• [Exercise directions]: Every line from the one containing "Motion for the" to the final line of the material below must be reproduced exactly; leave out all other lines.
----
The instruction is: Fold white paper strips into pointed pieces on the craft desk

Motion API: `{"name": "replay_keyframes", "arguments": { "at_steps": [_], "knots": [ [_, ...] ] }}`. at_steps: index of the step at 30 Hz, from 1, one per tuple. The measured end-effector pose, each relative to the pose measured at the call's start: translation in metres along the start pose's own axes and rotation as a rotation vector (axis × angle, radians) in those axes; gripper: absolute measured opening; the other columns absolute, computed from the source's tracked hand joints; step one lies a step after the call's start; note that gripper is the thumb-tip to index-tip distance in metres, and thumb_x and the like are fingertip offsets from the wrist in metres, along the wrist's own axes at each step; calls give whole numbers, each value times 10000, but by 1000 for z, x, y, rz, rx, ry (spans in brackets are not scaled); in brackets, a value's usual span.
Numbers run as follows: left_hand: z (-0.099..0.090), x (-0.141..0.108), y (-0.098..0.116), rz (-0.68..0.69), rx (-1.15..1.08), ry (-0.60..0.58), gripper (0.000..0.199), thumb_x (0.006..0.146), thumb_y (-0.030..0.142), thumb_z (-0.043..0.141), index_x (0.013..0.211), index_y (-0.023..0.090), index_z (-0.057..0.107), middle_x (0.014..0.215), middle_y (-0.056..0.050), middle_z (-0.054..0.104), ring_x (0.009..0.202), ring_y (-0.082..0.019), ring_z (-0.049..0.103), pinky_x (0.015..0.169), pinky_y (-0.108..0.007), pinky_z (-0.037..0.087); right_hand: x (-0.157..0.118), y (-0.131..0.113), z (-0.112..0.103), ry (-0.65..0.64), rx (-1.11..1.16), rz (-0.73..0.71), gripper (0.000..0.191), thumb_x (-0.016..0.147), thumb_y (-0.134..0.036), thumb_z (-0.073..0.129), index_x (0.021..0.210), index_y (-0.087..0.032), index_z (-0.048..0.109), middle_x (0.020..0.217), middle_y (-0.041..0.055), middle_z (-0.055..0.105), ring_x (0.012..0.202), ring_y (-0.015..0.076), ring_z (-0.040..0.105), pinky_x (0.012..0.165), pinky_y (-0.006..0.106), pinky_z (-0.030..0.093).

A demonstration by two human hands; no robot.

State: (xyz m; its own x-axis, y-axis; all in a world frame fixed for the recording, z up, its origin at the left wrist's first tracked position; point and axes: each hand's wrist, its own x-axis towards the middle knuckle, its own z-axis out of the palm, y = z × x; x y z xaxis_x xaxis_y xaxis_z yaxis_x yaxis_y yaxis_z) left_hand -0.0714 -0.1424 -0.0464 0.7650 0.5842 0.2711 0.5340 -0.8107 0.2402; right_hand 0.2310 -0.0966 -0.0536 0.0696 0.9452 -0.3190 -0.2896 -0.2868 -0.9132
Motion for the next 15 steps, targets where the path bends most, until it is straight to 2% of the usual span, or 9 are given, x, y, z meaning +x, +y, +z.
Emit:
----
• [Exercise result]:
Motion for the next 15 steps, targets where the path bends most, until it is straight to 2% of the usual span, or 9 are given, x, y, z meaning +x, +y, +z.
Emit:

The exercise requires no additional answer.